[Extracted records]
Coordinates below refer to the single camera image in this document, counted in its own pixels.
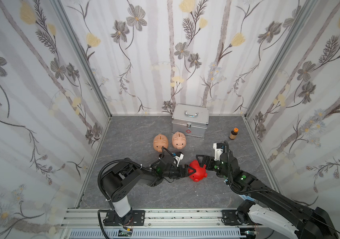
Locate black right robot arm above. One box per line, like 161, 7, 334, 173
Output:
196, 141, 340, 239

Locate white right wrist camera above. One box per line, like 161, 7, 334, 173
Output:
213, 143, 225, 161

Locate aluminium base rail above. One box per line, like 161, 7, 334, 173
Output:
59, 206, 297, 239

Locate small brown orange-capped bottle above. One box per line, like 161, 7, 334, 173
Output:
229, 128, 239, 140

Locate red piggy bank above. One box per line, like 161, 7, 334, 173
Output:
188, 160, 208, 182

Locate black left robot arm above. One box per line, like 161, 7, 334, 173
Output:
97, 147, 197, 239

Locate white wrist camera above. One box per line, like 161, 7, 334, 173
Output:
172, 152, 184, 167
213, 143, 225, 161

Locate pink piggy bank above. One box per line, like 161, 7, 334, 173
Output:
172, 131, 187, 149
153, 134, 169, 152

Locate silver aluminium first aid case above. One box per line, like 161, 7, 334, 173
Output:
172, 104, 209, 138

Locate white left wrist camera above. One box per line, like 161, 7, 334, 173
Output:
172, 152, 184, 167

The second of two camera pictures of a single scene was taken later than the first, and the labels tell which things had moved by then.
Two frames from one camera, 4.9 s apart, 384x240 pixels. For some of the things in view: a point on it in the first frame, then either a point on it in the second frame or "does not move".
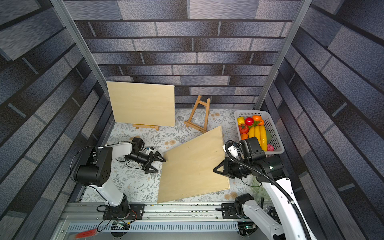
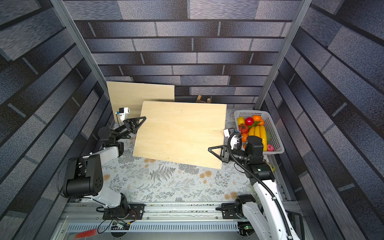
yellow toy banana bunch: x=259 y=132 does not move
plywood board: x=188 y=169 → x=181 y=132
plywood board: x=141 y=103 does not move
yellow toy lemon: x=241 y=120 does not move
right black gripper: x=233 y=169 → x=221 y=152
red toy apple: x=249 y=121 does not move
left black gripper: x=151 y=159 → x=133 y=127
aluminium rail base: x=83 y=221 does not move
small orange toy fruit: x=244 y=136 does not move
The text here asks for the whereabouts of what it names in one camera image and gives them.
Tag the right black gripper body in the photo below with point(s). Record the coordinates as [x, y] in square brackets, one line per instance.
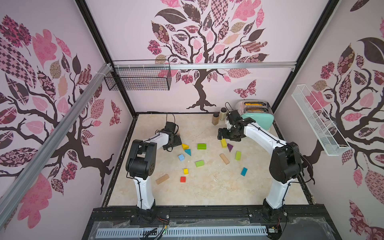
[227, 133]

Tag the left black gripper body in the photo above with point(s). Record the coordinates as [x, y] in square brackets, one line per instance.
[175, 142]

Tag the yellow triangle block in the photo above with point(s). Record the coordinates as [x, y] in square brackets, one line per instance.
[185, 147]

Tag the purple triangle block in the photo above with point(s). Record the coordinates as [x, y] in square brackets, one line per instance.
[230, 147]

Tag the yellow rectangular block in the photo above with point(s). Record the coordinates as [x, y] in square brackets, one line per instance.
[223, 143]

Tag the green block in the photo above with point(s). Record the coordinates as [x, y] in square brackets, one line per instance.
[200, 163]
[238, 156]
[201, 146]

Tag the natural wood block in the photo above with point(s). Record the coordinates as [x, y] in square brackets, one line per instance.
[162, 179]
[225, 159]

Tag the teal small block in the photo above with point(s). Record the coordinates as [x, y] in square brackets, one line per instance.
[244, 172]

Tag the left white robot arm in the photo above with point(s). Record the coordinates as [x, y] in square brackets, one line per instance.
[141, 165]

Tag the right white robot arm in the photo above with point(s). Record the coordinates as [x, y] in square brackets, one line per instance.
[285, 164]

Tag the teal triangle block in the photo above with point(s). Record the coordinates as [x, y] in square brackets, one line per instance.
[188, 151]

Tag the light blue cube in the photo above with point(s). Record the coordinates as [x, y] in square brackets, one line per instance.
[181, 157]

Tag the pale spice jar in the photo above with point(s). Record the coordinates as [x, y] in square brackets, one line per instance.
[223, 114]

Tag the brown spice jar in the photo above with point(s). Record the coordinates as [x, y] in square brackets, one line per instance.
[215, 118]

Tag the mint green toaster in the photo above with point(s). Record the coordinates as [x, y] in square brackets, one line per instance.
[258, 110]

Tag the aluminium rail back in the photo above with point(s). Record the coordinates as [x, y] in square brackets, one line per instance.
[261, 65]

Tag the aluminium rail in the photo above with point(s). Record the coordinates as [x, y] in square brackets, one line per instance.
[23, 182]
[261, 65]

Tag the black wire basket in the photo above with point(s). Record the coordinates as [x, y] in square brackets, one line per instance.
[140, 75]

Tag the white wire shelf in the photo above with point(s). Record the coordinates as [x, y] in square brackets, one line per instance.
[323, 126]

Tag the white cable duct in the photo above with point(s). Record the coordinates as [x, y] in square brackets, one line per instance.
[181, 232]

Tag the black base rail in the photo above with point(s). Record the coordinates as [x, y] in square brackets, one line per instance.
[254, 213]

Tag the aluminium rail left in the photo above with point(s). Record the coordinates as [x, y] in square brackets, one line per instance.
[23, 182]

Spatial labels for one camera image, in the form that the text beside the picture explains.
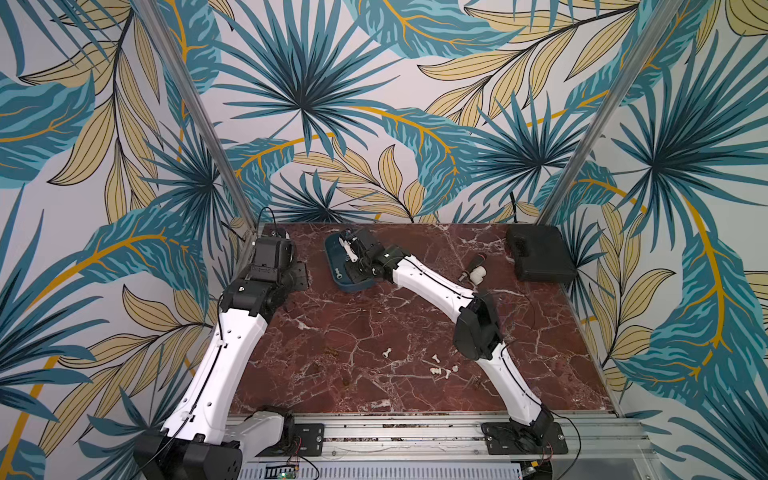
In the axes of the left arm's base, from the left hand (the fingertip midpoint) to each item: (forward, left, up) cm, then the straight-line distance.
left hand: (294, 275), depth 75 cm
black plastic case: (+25, -77, -19) cm, 83 cm away
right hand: (+13, -13, -12) cm, 22 cm away
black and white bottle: (+19, -54, -21) cm, 61 cm away
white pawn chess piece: (-11, -23, -24) cm, 35 cm away
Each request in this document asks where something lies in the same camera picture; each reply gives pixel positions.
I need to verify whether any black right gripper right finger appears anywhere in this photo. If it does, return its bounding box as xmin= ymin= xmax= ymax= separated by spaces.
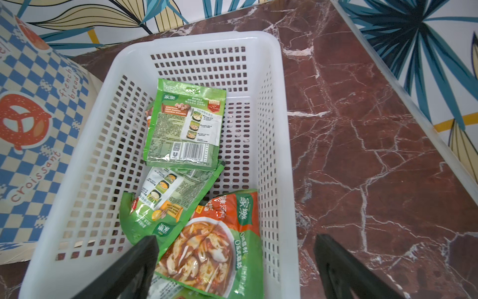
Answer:
xmin=314 ymin=234 xmax=402 ymax=299

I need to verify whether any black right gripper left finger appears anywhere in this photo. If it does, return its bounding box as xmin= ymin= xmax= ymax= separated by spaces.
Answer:
xmin=74 ymin=235 xmax=159 ymax=299

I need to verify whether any green barcode condiment packet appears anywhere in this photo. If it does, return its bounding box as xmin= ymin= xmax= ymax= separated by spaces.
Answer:
xmin=143 ymin=78 xmax=227 ymax=171

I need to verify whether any blue checkered paper bag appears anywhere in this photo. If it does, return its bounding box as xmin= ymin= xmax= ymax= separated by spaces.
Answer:
xmin=1 ymin=6 xmax=102 ymax=264

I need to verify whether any green white condiment packet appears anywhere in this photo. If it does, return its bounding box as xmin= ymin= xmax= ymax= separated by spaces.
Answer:
xmin=119 ymin=160 xmax=225 ymax=258

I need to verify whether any green soup condiment packet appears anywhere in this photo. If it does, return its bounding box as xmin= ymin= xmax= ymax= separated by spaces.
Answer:
xmin=148 ymin=189 xmax=265 ymax=299

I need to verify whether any white plastic basket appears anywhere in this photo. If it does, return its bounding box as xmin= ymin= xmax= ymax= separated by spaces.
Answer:
xmin=19 ymin=31 xmax=300 ymax=299

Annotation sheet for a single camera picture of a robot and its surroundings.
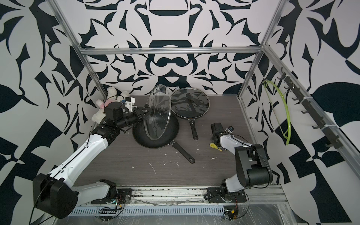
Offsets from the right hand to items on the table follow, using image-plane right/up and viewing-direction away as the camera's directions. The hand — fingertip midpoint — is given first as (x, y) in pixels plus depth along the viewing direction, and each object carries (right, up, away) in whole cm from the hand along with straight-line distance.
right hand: (218, 138), depth 95 cm
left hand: (-41, +20, -20) cm, 50 cm away
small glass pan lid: (-19, +24, +10) cm, 32 cm away
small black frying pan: (-18, +11, 0) cm, 21 cm away
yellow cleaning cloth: (-5, -3, -7) cm, 9 cm away
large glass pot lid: (-37, +19, -20) cm, 47 cm away
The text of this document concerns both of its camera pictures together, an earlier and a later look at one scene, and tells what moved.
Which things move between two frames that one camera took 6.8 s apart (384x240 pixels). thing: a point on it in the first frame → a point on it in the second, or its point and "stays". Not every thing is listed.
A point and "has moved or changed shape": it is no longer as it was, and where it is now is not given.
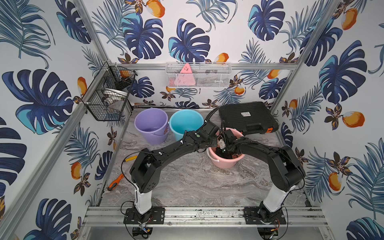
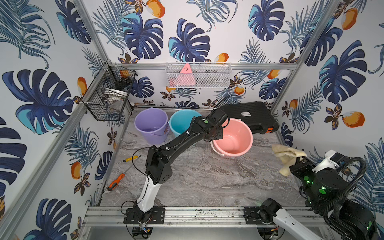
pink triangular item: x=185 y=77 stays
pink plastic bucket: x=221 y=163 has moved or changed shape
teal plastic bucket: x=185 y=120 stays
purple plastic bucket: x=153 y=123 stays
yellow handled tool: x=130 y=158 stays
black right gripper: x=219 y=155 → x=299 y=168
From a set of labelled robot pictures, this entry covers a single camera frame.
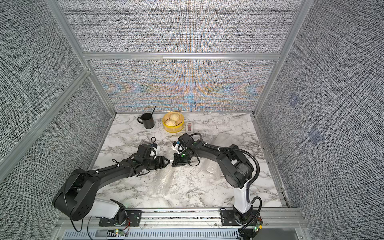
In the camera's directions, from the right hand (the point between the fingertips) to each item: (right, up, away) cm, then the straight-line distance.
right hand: (171, 162), depth 87 cm
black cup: (-20, +25, +20) cm, 37 cm away
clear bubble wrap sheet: (+22, -3, -4) cm, 23 cm away
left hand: (-2, 0, +2) cm, 3 cm away
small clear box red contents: (+10, +20, +20) cm, 30 cm away
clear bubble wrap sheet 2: (-18, -14, -3) cm, 23 cm away
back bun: (0, +28, +23) cm, 36 cm away
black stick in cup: (-19, +34, +34) cm, 52 cm away
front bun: (-3, +23, +19) cm, 30 cm away
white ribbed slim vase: (-5, -10, -8) cm, 14 cm away
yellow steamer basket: (+3, +21, +20) cm, 29 cm away
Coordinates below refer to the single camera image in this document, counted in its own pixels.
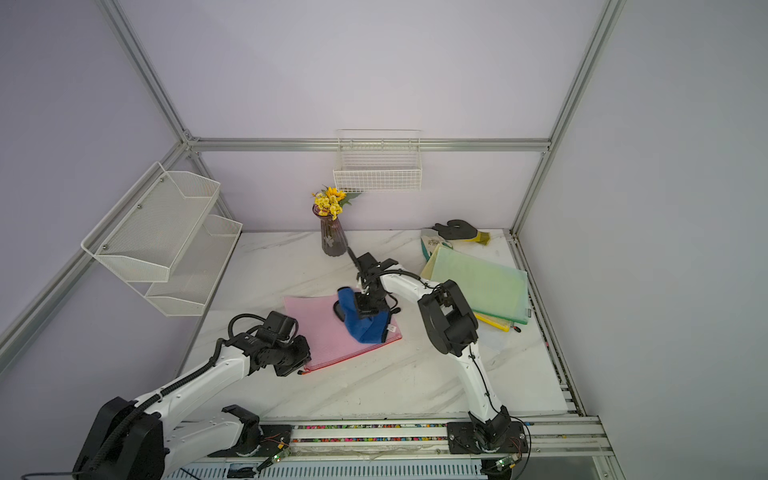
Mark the yellow mesh document bag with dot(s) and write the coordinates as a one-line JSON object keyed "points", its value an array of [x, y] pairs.
{"points": [[495, 323]]}

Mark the pink mesh document bag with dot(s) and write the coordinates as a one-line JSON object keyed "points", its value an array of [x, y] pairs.
{"points": [[329, 341]]}

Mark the black yellow work glove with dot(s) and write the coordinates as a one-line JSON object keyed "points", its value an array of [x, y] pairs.
{"points": [[461, 230]]}

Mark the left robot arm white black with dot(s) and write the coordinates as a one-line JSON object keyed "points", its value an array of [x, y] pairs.
{"points": [[152, 435]]}

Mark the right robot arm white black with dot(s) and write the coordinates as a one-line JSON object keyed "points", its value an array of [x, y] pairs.
{"points": [[449, 323]]}

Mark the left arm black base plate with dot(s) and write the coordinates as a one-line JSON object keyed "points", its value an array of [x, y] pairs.
{"points": [[266, 441]]}

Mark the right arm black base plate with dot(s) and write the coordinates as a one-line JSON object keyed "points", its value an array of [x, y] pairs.
{"points": [[483, 438]]}

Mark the yellow artificial flowers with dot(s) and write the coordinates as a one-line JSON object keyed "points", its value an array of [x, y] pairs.
{"points": [[329, 202]]}

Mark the aluminium frame rail base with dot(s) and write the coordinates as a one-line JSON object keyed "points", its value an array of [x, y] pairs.
{"points": [[569, 447]]}

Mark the green zipper mesh document bag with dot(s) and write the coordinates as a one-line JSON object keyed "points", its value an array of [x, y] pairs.
{"points": [[480, 285]]}

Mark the white wire wall basket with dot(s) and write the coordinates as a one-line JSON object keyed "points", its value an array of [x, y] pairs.
{"points": [[378, 160]]}

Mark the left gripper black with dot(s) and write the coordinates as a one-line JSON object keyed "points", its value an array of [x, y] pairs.
{"points": [[302, 358]]}

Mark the white two-tier mesh shelf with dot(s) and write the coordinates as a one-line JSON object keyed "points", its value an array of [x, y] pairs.
{"points": [[165, 241]]}

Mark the blue microfiber cleaning cloth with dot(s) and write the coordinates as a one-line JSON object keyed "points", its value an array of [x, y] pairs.
{"points": [[367, 320]]}

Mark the green white work glove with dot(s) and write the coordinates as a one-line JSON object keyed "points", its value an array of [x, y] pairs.
{"points": [[430, 240]]}

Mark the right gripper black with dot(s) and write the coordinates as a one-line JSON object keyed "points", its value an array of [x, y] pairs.
{"points": [[365, 308]]}

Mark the dark purple glass vase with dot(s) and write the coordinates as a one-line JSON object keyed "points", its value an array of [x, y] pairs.
{"points": [[333, 239]]}

Work task :: Could you print, exactly and with nothing else, the lines from the one containing "Mark the white wire" through the last line of the records above?

Answer ::
Mark the white wire wall basket with dot(s) and write the coordinates as a one-line JSON object keyed "points", its value an array of [x, y] pairs.
{"points": [[378, 160]]}

Mark the left gripper black with dot(s) and write the coordinates as a one-line JSON object keyed "points", its value an array of [x, y] pairs.
{"points": [[302, 358]]}

Mark the white two-tier mesh shelf with dot(s) and write the coordinates as a one-line JSON object keyed "points", its value an array of [x, y] pairs.
{"points": [[165, 241]]}

Mark the blue microfiber cleaning cloth with dot(s) and write the coordinates as a one-line JSON object keyed "points", its value an array of [x, y] pairs.
{"points": [[367, 320]]}

Mark the green white work glove with dot(s) and write the coordinates as a one-line JSON object keyed "points", its value an array of [x, y] pairs.
{"points": [[430, 240]]}

Mark the right gripper black with dot(s) and write the coordinates as a one-line JSON object keyed "points", its value an array of [x, y] pairs.
{"points": [[365, 308]]}

Mark the dark purple glass vase with dot(s) and write the coordinates as a one-line JSON object keyed "points", its value an array of [x, y] pairs.
{"points": [[333, 239]]}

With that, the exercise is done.